(SOURCE DATA)

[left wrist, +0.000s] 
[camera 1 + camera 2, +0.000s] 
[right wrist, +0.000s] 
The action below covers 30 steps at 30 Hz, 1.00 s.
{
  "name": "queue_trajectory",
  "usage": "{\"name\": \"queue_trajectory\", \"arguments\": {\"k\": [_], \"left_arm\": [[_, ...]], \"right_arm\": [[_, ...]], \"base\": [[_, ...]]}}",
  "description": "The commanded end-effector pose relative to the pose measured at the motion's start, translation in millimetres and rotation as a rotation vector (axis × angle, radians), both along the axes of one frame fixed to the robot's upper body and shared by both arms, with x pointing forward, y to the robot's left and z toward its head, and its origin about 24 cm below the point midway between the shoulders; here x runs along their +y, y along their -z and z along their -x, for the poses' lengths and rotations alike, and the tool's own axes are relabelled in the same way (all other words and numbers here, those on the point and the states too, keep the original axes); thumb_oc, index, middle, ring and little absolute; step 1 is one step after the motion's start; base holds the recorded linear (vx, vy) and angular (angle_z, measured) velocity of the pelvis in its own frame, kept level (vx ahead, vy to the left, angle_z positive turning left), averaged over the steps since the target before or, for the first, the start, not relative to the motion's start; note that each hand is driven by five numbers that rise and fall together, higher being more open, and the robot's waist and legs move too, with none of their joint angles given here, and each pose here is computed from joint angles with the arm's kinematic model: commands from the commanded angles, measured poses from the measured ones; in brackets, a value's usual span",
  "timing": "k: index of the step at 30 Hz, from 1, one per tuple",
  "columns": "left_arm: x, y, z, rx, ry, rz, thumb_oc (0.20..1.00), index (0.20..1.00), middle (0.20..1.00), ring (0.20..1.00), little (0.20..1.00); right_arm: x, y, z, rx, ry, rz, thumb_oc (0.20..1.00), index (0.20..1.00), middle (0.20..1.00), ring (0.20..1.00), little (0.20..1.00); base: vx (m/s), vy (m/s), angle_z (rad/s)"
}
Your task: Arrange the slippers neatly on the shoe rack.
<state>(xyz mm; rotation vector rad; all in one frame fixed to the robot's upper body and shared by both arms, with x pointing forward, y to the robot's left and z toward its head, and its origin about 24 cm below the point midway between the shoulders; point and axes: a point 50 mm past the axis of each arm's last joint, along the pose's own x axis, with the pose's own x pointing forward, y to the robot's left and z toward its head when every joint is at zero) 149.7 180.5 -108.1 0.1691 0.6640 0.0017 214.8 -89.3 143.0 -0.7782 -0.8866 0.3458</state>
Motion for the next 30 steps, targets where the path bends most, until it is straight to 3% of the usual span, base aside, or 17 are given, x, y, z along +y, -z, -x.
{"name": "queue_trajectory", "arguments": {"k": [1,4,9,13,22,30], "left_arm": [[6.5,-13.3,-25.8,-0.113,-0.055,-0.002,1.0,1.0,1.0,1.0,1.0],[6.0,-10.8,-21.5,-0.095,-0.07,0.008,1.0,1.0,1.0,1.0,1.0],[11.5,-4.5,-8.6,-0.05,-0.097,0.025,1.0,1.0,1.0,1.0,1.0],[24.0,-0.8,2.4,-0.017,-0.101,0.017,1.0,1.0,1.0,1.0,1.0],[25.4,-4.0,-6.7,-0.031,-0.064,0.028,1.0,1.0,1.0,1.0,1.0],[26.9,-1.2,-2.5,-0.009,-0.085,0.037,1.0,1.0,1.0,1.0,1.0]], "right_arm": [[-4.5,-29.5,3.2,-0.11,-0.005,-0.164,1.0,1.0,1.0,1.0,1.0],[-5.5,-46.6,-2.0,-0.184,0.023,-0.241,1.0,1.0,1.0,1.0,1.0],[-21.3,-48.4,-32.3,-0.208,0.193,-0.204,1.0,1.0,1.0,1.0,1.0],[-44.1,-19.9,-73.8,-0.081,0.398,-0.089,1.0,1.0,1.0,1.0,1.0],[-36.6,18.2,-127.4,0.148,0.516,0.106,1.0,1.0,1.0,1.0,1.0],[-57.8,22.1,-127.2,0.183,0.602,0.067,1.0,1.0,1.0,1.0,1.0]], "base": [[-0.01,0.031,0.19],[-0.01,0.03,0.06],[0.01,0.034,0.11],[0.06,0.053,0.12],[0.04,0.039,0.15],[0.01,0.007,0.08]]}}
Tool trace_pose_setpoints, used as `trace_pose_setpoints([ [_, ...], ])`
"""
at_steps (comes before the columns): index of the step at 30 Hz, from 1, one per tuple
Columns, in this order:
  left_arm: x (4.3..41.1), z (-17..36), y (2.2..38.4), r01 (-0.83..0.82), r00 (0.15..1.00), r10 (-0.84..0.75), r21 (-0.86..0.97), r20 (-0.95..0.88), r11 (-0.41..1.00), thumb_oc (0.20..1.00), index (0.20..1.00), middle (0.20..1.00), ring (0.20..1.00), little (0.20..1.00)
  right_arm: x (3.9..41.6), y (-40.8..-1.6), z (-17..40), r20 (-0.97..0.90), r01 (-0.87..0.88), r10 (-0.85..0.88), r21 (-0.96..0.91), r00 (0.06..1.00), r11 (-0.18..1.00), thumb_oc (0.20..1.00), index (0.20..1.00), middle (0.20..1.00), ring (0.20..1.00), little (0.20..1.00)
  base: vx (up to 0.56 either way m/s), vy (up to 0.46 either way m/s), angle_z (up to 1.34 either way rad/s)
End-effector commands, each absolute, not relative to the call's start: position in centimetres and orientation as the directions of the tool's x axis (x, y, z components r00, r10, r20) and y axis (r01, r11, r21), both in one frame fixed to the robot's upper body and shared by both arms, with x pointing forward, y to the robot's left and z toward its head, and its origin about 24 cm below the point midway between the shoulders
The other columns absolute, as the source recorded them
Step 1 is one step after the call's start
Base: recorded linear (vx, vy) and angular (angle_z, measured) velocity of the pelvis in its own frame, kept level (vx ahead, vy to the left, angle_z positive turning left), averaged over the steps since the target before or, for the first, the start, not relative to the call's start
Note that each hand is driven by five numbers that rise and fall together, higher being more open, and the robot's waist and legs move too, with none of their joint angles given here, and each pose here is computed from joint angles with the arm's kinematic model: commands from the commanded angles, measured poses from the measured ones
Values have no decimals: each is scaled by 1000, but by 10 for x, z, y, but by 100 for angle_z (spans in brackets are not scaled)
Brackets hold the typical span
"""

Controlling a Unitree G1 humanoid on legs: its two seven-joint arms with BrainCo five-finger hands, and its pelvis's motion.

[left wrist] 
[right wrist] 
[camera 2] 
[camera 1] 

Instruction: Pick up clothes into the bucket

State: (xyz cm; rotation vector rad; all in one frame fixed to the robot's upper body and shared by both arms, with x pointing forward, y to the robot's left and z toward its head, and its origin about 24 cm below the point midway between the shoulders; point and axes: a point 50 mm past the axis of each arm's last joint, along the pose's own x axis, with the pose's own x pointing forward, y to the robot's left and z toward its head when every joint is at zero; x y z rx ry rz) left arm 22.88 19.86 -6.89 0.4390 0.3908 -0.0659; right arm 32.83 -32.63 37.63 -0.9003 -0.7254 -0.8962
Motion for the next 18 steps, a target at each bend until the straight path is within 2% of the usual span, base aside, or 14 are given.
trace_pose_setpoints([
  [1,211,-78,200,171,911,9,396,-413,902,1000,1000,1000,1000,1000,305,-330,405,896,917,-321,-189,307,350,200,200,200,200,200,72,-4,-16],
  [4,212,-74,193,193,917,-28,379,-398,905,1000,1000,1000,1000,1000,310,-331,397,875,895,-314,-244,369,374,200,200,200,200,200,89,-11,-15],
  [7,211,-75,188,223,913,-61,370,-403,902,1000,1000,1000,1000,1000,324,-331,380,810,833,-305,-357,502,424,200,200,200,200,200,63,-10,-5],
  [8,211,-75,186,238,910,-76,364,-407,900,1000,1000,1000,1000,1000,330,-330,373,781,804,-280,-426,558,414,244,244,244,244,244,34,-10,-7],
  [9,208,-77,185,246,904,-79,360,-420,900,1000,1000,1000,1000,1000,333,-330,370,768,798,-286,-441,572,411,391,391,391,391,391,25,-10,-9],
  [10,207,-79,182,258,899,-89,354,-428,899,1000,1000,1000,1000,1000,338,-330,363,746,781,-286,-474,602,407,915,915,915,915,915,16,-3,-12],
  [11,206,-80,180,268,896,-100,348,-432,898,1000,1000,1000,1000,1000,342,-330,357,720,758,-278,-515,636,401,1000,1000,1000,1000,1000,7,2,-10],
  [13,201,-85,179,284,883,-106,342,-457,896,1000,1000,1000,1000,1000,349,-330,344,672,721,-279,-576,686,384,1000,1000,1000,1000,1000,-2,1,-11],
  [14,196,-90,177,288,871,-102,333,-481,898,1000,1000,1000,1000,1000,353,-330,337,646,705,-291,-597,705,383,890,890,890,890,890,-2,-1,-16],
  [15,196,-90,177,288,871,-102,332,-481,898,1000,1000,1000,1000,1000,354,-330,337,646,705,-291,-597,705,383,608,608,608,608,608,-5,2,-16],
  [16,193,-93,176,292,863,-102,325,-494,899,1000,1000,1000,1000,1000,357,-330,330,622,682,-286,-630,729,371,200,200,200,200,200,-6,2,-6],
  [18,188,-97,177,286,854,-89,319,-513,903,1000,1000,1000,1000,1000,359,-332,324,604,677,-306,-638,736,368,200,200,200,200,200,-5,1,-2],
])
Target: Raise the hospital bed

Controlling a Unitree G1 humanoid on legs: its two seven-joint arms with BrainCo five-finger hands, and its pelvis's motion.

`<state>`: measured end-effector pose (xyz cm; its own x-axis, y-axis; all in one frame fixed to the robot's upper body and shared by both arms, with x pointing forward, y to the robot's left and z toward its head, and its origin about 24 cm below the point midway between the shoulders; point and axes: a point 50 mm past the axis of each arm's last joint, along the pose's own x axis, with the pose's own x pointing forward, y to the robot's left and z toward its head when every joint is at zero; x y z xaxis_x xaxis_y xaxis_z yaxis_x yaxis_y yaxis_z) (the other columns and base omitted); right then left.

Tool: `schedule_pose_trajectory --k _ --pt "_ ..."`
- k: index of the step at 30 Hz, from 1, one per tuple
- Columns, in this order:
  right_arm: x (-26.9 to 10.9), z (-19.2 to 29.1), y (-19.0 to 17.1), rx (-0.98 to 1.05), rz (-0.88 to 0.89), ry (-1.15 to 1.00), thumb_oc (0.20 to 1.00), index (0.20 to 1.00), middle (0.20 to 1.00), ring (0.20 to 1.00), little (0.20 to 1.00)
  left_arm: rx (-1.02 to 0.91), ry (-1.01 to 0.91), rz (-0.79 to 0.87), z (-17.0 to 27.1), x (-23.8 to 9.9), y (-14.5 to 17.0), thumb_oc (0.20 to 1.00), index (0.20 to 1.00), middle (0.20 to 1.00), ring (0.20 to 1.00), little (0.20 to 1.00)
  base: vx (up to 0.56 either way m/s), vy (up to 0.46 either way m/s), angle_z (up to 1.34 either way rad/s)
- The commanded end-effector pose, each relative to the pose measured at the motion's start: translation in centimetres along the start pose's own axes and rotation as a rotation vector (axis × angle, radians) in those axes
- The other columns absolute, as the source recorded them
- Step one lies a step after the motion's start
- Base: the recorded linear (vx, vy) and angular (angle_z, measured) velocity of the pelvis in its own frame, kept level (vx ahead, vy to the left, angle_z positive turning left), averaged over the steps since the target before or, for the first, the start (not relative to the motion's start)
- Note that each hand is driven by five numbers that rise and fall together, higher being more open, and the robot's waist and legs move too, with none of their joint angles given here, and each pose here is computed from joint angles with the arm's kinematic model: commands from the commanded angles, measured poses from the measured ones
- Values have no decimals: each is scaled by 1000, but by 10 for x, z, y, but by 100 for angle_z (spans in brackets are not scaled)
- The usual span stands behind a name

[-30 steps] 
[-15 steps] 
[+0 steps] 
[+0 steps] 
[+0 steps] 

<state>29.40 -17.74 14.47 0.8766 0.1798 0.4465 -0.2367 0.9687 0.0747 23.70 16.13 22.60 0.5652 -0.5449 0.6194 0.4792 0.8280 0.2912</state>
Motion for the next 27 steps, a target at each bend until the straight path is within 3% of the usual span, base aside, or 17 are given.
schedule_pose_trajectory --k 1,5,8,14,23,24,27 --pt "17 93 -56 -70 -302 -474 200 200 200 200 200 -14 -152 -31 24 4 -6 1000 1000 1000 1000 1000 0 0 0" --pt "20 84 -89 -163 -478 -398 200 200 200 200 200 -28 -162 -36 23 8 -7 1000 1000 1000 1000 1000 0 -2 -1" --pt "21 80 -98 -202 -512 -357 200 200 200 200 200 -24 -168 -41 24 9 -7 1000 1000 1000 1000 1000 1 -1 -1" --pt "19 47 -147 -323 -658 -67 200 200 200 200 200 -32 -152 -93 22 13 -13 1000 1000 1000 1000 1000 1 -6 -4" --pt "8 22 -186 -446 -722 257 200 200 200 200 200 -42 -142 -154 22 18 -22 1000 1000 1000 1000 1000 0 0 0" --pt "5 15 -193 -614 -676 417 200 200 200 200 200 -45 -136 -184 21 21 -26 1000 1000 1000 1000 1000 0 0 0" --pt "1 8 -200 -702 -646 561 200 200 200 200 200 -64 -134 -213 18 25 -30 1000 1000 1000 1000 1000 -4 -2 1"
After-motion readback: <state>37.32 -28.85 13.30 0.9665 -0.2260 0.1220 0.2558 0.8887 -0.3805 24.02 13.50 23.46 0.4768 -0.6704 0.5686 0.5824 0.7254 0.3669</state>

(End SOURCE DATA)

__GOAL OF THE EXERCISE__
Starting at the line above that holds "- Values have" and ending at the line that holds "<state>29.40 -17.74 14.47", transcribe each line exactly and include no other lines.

__RESPONSE AREA__
- Values have no decimals: each is scaled by 1000, but by 10 for x, z, y, but by 100 for angle_z (spans in brackets are not scaled)
- The usual span stands behind a name

[-30 steps] 
[-15 steps] 
[+0 steps] 
[+0 steps] 
[+0 steps] 

<state>29.40 -17.74 14.47 0.8766 0.1798 0.4465 -0.2367 0.9687 0.0747 23.70 16.13 22.60 0.5652 -0.5449 0.6194 0.4792 0.8280 0.2912</state>

The exercise is done, with nothing left to add.